ASSIGNMENT
Find the lines below that contain the word "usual" and count them. Only the number should be given.

DATASET EXCERPT
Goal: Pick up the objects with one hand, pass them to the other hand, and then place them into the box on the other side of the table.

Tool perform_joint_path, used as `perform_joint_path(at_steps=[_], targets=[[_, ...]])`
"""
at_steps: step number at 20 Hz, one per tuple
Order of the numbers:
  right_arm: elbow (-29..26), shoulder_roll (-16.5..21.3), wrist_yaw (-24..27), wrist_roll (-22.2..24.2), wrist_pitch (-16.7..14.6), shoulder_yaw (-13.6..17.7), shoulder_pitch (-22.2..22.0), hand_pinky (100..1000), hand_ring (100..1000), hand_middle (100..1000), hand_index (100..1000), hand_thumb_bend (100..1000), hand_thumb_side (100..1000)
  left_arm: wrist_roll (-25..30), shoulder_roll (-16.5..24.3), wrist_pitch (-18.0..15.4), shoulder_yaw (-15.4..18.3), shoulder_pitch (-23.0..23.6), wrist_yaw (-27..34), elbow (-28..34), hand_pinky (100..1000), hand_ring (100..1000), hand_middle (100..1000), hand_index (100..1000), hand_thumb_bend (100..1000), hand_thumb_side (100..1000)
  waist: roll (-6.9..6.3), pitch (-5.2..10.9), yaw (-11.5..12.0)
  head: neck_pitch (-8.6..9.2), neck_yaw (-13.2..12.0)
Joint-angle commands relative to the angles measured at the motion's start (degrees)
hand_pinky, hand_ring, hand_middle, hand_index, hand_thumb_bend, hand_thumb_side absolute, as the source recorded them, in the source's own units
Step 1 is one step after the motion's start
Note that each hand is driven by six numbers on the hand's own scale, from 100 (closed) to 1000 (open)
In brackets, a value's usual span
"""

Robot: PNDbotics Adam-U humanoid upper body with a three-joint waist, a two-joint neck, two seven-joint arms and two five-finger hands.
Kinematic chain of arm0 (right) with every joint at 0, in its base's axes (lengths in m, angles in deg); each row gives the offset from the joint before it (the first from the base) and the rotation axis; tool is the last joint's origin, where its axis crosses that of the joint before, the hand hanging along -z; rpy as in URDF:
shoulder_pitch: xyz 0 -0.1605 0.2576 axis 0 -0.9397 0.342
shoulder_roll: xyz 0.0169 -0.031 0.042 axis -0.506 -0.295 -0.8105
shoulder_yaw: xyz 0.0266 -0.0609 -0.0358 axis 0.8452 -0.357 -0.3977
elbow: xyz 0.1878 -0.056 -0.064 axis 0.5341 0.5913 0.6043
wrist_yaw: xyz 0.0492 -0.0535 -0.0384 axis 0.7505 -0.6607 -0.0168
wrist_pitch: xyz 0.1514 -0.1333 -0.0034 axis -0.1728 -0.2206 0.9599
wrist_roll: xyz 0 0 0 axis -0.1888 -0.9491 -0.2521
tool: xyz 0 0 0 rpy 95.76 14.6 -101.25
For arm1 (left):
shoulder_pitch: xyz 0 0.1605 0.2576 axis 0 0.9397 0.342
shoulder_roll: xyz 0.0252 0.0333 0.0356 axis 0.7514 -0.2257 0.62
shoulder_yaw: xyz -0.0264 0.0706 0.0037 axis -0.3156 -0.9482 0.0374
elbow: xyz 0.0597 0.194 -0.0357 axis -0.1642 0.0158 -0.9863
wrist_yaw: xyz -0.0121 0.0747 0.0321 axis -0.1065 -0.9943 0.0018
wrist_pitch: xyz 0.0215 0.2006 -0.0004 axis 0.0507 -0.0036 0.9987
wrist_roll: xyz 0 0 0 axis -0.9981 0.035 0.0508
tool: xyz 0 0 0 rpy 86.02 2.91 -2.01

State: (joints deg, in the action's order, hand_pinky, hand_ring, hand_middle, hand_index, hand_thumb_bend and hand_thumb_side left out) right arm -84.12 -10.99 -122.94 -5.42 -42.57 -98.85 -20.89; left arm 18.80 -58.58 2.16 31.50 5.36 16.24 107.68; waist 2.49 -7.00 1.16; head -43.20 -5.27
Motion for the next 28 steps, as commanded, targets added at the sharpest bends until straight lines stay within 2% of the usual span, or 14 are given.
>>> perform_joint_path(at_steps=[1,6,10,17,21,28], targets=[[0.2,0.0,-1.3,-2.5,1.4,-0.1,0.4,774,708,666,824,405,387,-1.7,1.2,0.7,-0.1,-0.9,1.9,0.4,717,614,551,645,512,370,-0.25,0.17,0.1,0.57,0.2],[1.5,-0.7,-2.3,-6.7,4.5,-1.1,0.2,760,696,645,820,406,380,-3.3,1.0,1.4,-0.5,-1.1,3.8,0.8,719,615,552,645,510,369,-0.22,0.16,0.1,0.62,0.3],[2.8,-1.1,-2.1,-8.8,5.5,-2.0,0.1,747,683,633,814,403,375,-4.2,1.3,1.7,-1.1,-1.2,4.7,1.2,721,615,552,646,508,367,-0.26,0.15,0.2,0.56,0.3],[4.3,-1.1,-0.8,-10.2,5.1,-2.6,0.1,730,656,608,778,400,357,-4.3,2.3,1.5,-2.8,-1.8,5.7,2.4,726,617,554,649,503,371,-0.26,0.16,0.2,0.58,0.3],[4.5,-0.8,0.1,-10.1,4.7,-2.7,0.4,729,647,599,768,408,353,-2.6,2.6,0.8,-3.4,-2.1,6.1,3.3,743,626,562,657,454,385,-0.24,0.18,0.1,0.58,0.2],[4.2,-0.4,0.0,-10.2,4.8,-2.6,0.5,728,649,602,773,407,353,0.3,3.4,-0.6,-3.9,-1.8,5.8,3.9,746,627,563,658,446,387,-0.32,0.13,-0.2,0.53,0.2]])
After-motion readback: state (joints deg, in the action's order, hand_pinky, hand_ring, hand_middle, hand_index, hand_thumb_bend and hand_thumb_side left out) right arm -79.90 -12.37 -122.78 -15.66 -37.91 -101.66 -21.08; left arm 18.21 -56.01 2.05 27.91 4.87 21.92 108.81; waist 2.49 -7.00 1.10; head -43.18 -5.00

SOLUTION TO THIS PROBLEM
2